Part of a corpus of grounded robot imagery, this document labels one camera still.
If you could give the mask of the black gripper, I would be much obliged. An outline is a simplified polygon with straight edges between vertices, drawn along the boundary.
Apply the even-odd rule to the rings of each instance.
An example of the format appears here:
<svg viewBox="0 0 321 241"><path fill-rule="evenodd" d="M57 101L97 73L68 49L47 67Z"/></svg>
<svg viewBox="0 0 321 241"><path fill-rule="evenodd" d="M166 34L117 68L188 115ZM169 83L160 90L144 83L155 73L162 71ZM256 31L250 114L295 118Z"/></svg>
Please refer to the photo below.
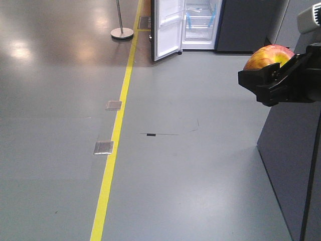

=-=-=

* **WORK REQUIRED**:
In the entries above, identify each line that includes the string "viewBox", then copy it.

* **RESULT**:
<svg viewBox="0 0 321 241"><path fill-rule="evenodd" d="M57 101L97 73L68 49L47 67Z"/></svg>
<svg viewBox="0 0 321 241"><path fill-rule="evenodd" d="M166 34L117 68L188 115ZM169 83L160 90L144 83L155 73L162 71ZM256 31L250 114L295 118Z"/></svg>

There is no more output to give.